Your Section 143(1) Intimation is the key document.

It explains:

  • What was accepted.

  • What was modified.

  • Why the computation changed.

Once you identify the reason, you can decide whether any corrective action is required.


What Should You Do If Your Refund Is Lower?

Follow this checklist before assuming anything has gone wrong.

Step 1

Download your Section 143(1) Intimation.

Read every adjustment carefully.

Step 2

Compare the department's computation with your original ITR.

Identify the exact difference.

Step 3

Review:

  • Form 26AS

  • AIS

  • TIS

  • Form 16

  • Bank interest statements

  • Capital gains reports

Step 4

Check:

  • Outstanding Demand

  • Pending Actions

  • Refund Status

on the Income Tax Portal.

Step 5

If the adjustment is incorrect and you have supporting evidence, consider filing a rectification request under Section 154 within the prescribed time.

Step 6

If the issue still isn't resolved, raise a grievance through the Income Tax e-filing portal.

Common Mistakes Taxpayers Make

Many refund disputes arise because taxpayers:

  1. Never download the Section 143(1) Intimation.

  2. Ignore Form 26AS before filing.

  3. Assume Form 16 contains every taxable income.

  4. Forget bank interest or dividend income.

  5. Miss old outstanding demands.

  6. Claim deductions without proper documentation.

  7. Wait until the refund arrives before checking records.

The best way to receive the refund you expect is to reconcile everything before filing, not after.


Key Takeaway

A tax refund isn't simply the amount you calculate while filing your return.

It's the amount that remains after the Income Tax Department verifies every tax credit, deduction, exemption, interest calculation, and outstanding demand linked to your PAN.

Most refund shortfalls aren't caused by errors.

They're caused by mismatches, documentation gaps, or adjustments that taxpayers never notice because they skip the most important document—the Section 143(1) Intimation.

Before assuming the department made a mistake, take the time to understand the reason behind the adjustment.

A few minutes spent reviewing your tax records today can save weeks of unnecessary follow-up tomorrow.



FAQs

Why did I receive a lower refund than what I claimed?

The department may have adjusted your refund due to TDS mismatches, outstanding tax demands, disallowed deductions, interest recalculations, or other processing adjustments reflected in your Section 143(1) Intimation.


Where can I check why my refund was reduced?

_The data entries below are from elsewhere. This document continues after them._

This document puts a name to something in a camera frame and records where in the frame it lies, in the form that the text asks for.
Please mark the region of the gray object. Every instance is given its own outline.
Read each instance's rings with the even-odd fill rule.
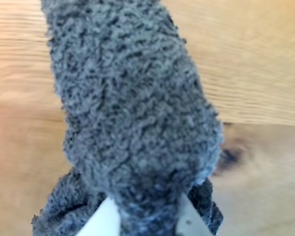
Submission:
[[[106,196],[122,236],[173,236],[189,198],[215,234],[209,176],[222,126],[157,0],[43,0],[73,165],[33,219],[34,236],[74,236]]]

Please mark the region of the light wood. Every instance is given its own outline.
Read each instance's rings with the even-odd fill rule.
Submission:
[[[295,0],[164,3],[224,121],[295,125]],[[69,169],[39,4],[0,0],[0,236],[30,236]],[[295,128],[234,125],[226,135],[226,147],[240,137],[252,152],[213,178],[221,235],[295,235]]]
[[[234,124],[225,135],[223,149],[242,155],[211,178],[220,235],[295,236],[295,127]]]
[[[163,2],[224,121],[295,125],[295,0]],[[39,4],[0,0],[0,100],[54,101]]]

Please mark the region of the wooden table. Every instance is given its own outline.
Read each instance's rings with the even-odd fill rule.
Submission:
[[[164,0],[238,161],[212,178],[222,236],[295,235],[295,0]],[[69,165],[39,0],[0,0],[0,236],[30,221]]]

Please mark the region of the white object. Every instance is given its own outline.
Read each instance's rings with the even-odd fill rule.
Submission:
[[[119,236],[120,215],[111,198],[106,198],[76,236]],[[188,197],[180,200],[177,236],[212,236]]]

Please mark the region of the fuzzy texture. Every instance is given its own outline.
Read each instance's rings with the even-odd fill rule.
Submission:
[[[43,0],[42,9],[64,152],[82,174],[62,181],[82,178],[95,202],[111,196],[122,236],[174,235],[182,193],[211,174],[222,142],[185,40],[157,0]]]

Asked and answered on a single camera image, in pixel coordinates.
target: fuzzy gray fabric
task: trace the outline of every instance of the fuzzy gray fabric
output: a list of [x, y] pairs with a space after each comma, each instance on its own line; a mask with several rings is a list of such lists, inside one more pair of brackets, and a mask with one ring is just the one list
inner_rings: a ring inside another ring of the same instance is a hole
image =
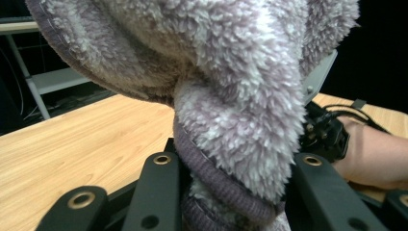
[[[357, 0], [27, 0], [27, 5], [69, 65], [107, 89], [173, 107], [175, 124], [188, 140], [243, 192], [259, 198], [248, 205], [265, 201], [271, 210], [299, 147], [302, 78], [358, 16]], [[175, 141], [184, 150], [179, 137]], [[192, 173], [201, 168], [189, 167]], [[212, 197], [214, 191], [204, 184], [190, 194]], [[200, 201], [232, 226], [251, 217], [225, 198]], [[288, 228], [278, 224], [283, 218], [274, 218], [261, 226], [250, 218], [244, 227]]]

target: wooden table
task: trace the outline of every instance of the wooden table
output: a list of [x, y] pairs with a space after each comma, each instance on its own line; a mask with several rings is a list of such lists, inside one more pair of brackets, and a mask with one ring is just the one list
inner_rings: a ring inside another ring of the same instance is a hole
[[[320, 105], [350, 103], [320, 94]], [[408, 115], [366, 105], [408, 138]], [[97, 185], [112, 193], [137, 180], [144, 160], [172, 136], [167, 106], [116, 95], [0, 137], [0, 230], [34, 230], [64, 193]]]

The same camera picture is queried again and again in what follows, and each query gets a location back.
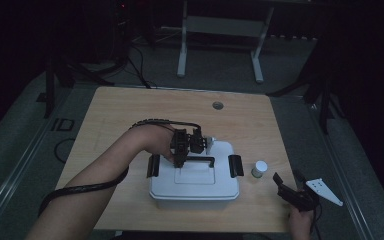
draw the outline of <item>table leg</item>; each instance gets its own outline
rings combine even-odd
[[[267,36],[267,30],[269,28],[270,20],[273,16],[273,11],[273,7],[269,8],[265,24],[263,24],[261,27],[258,46],[255,50],[251,51],[252,66],[254,68],[255,81],[257,81],[257,83],[262,83],[264,81],[263,73],[261,71],[260,59],[258,57],[260,56],[261,49],[263,48],[264,39]]]
[[[177,67],[177,76],[184,77],[186,71],[186,57],[188,49],[186,47],[186,27],[187,27],[187,1],[183,1],[183,21],[182,21],[182,46],[180,48],[179,65]]]

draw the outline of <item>hand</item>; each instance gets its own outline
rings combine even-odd
[[[310,240],[311,224],[313,223],[314,211],[300,212],[291,205],[289,216],[289,230],[294,240]]]

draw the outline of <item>finger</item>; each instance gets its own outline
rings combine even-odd
[[[168,149],[166,152],[162,154],[165,159],[169,160],[170,162],[174,162],[174,156],[173,153]]]

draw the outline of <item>forearm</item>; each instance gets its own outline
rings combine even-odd
[[[126,132],[66,187],[116,179],[143,150],[140,136]],[[105,210],[115,187],[59,197],[41,214],[27,239],[85,239]]]

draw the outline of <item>dark wall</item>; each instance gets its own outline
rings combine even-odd
[[[0,1],[0,120],[43,71],[50,29],[62,2]]]
[[[345,50],[334,87],[384,187],[384,2],[342,13],[333,31]]]

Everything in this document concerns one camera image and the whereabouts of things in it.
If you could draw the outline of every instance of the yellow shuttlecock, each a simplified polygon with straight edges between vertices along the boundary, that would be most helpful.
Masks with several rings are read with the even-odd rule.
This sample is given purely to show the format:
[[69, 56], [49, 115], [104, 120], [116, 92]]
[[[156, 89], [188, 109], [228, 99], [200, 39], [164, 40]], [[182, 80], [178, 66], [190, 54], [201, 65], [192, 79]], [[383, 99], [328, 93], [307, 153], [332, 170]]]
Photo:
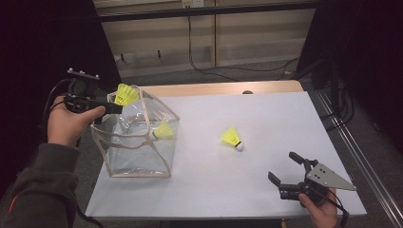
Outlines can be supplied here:
[[155, 131], [151, 134], [156, 140], [159, 138], [167, 138], [174, 135], [174, 130], [167, 121], [163, 121]]
[[139, 100], [139, 93], [129, 85], [119, 84], [118, 91], [116, 92], [115, 104], [116, 105], [130, 105]]
[[237, 130], [234, 126], [231, 126], [228, 130], [222, 134], [221, 139], [226, 142], [230, 143], [237, 148], [237, 150], [242, 151], [243, 143], [240, 141], [240, 137], [238, 136]]

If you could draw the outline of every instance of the metal frame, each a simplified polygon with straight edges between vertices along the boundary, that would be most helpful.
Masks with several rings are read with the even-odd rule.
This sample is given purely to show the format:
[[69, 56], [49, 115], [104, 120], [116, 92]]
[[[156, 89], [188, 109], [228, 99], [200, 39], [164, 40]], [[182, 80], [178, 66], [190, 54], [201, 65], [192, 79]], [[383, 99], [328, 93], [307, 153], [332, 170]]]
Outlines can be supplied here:
[[[332, 113], [331, 101], [326, 94], [322, 94], [317, 92], [317, 96], [322, 103], [328, 114]], [[383, 184], [382, 180], [375, 173], [374, 169], [371, 167], [367, 158], [365, 157], [362, 150], [359, 148], [356, 143], [353, 135], [347, 129], [347, 127], [343, 124], [343, 122], [339, 118], [332, 118], [333, 124], [340, 124], [341, 126], [337, 127], [338, 134], [341, 139], [344, 141], [351, 155], [353, 156], [356, 165], [361, 170], [364, 175], [367, 183], [371, 186], [374, 194], [376, 195], [378, 201], [382, 205], [389, 219], [391, 220], [393, 227], [401, 228], [403, 227], [403, 214], [397, 206], [397, 202]]]
[[117, 22], [132, 21], [143, 19], [157, 19], [170, 17], [188, 17], [188, 16], [204, 16], [219, 15], [245, 12], [261, 12], [261, 11], [280, 11], [280, 10], [308, 10], [316, 9], [318, 1], [295, 2], [295, 3], [274, 3], [262, 5], [245, 5], [231, 7], [209, 7], [209, 8], [193, 8], [193, 9], [167, 9], [131, 13], [106, 13], [101, 14], [97, 19], [101, 22]]

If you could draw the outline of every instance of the white table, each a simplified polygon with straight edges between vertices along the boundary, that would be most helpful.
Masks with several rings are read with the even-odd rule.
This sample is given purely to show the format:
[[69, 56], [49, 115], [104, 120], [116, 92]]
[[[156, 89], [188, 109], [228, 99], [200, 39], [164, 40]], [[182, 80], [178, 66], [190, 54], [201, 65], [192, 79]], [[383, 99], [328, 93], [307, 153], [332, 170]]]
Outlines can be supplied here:
[[[284, 219], [308, 215], [282, 200], [283, 183], [303, 181], [290, 151], [350, 180], [306, 92], [161, 97], [180, 117], [172, 178], [110, 178], [103, 166], [86, 209], [97, 219]], [[242, 152], [220, 140], [237, 128]], [[338, 190], [351, 215], [366, 211], [356, 192]]]

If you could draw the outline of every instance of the hand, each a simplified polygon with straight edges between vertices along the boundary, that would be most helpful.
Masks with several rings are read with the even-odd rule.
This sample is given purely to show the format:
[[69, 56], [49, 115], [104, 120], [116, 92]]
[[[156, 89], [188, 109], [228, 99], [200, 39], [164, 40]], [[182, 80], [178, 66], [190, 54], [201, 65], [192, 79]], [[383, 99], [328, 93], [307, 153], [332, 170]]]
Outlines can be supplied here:
[[[330, 188], [330, 191], [336, 193], [335, 188]], [[334, 228], [337, 224], [337, 208], [328, 201], [316, 206], [305, 194], [298, 195], [300, 202], [311, 213], [311, 221], [315, 228]], [[335, 195], [328, 193], [327, 197], [330, 200], [336, 201]]]
[[[64, 97], [57, 97], [54, 104], [62, 102]], [[74, 148], [86, 131], [86, 127], [105, 113], [104, 106], [98, 106], [77, 114], [67, 110], [64, 103], [53, 107], [48, 119], [48, 143], [56, 143]]]

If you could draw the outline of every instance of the triangular metal plate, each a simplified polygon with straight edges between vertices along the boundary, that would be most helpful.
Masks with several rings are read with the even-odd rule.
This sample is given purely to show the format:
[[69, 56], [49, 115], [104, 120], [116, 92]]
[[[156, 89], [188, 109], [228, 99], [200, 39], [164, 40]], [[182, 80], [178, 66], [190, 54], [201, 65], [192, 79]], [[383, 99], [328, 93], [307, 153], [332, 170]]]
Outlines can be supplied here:
[[344, 180], [337, 173], [335, 173], [335, 171], [331, 170], [323, 163], [319, 163], [317, 166], [315, 166], [306, 177], [309, 180], [326, 187], [356, 191], [356, 187], [354, 185]]

Download your Section 143(1) Intimation from the Income Tax e-filing portal. It provides a detailed comparison between your filed return and the department's computation.

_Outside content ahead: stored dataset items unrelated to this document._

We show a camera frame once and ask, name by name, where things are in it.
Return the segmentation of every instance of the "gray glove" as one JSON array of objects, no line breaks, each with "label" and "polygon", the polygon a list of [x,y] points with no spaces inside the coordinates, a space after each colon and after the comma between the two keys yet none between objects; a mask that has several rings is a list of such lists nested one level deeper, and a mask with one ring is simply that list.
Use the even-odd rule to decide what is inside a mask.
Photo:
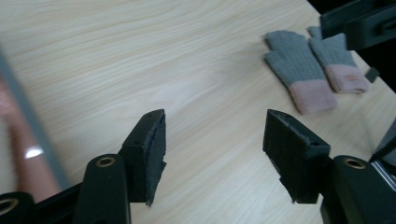
[{"label": "gray glove", "polygon": [[265,40],[273,50],[264,55],[265,61],[288,88],[302,114],[337,107],[329,83],[302,35],[275,31],[266,34]]}]

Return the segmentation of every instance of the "light wood grain surface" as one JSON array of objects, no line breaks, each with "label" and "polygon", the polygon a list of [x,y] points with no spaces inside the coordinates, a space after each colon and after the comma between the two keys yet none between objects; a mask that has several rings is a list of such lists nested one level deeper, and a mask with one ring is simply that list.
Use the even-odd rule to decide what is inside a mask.
[{"label": "light wood grain surface", "polygon": [[262,152],[266,110],[296,117],[332,157],[364,160],[395,118],[381,79],[335,94],[334,111],[295,110],[262,61],[261,36],[307,35],[318,13],[303,0],[3,0],[0,20],[2,51],[73,184],[143,114],[165,109],[168,165],[154,205],[132,204],[136,224],[321,223],[320,200],[291,203]]}]

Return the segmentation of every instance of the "wooden table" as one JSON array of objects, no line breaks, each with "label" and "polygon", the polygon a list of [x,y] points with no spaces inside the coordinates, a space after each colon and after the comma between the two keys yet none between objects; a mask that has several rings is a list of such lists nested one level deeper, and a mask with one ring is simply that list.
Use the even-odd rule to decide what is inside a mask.
[{"label": "wooden table", "polygon": [[[303,0],[25,1],[0,3],[0,44],[73,184],[118,152],[140,117],[164,108],[168,163],[139,223],[321,223],[291,203],[262,152],[266,110],[289,113],[332,146],[368,160],[395,118],[381,79],[338,108],[301,116],[262,61],[261,36],[307,35]],[[354,55],[361,71],[368,66]]]}]

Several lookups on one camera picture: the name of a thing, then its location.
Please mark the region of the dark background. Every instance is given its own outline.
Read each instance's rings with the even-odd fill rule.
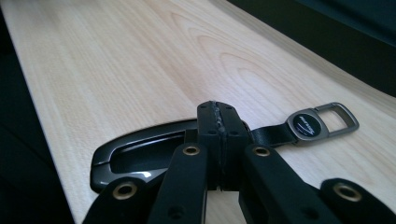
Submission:
[[[0,10],[0,223],[73,223]]]

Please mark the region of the metal grommet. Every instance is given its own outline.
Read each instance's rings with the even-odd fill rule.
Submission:
[[[354,203],[361,200],[361,194],[357,190],[353,189],[352,187],[344,183],[335,184],[334,187],[332,187],[332,189],[338,196],[340,196],[345,200]]]
[[[253,152],[257,156],[262,156],[262,157],[266,157],[266,156],[269,156],[271,154],[270,150],[268,150],[265,147],[254,147],[253,148]]]
[[[183,153],[188,156],[195,156],[200,152],[198,147],[185,147]]]
[[[134,196],[137,192],[137,186],[132,181],[123,182],[117,185],[113,190],[113,197],[117,200],[126,200]]]

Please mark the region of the light wood surface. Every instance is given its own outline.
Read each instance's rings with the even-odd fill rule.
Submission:
[[[13,43],[80,223],[97,196],[93,152],[122,134],[233,105],[251,129],[340,102],[353,134],[281,156],[307,183],[354,181],[396,211],[396,99],[224,0],[1,0]],[[209,192],[206,223],[244,223],[236,193]]]

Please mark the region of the metal buckle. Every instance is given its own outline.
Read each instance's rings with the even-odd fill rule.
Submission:
[[[326,110],[337,113],[346,124],[346,128],[330,133],[326,124],[318,115],[319,112]],[[297,144],[330,138],[344,133],[351,133],[359,128],[359,123],[355,116],[340,103],[330,103],[297,111],[290,115],[286,122],[297,137]]]

Can an old tax demand reduce my current refund?

Yes. Under applicable provisions, eligible outstanding demands from earlier years may be adjusted against your current refund after following the prescribed process.


Can I challenge a reduced refund?

If you believe the adjustment is incorrect and have supporting evidence, you may file a rectification request or respond through the Income Tax e-filing portal, depending on the nature of the issue.


Why do NRIs often receive lower refunds than expected?

One common reason is incomplete documentation for DTAA benefits, such as a missing Tax Residency Certificate (TRC) or Form 10F, resulting in treaty relief not being granted during processing.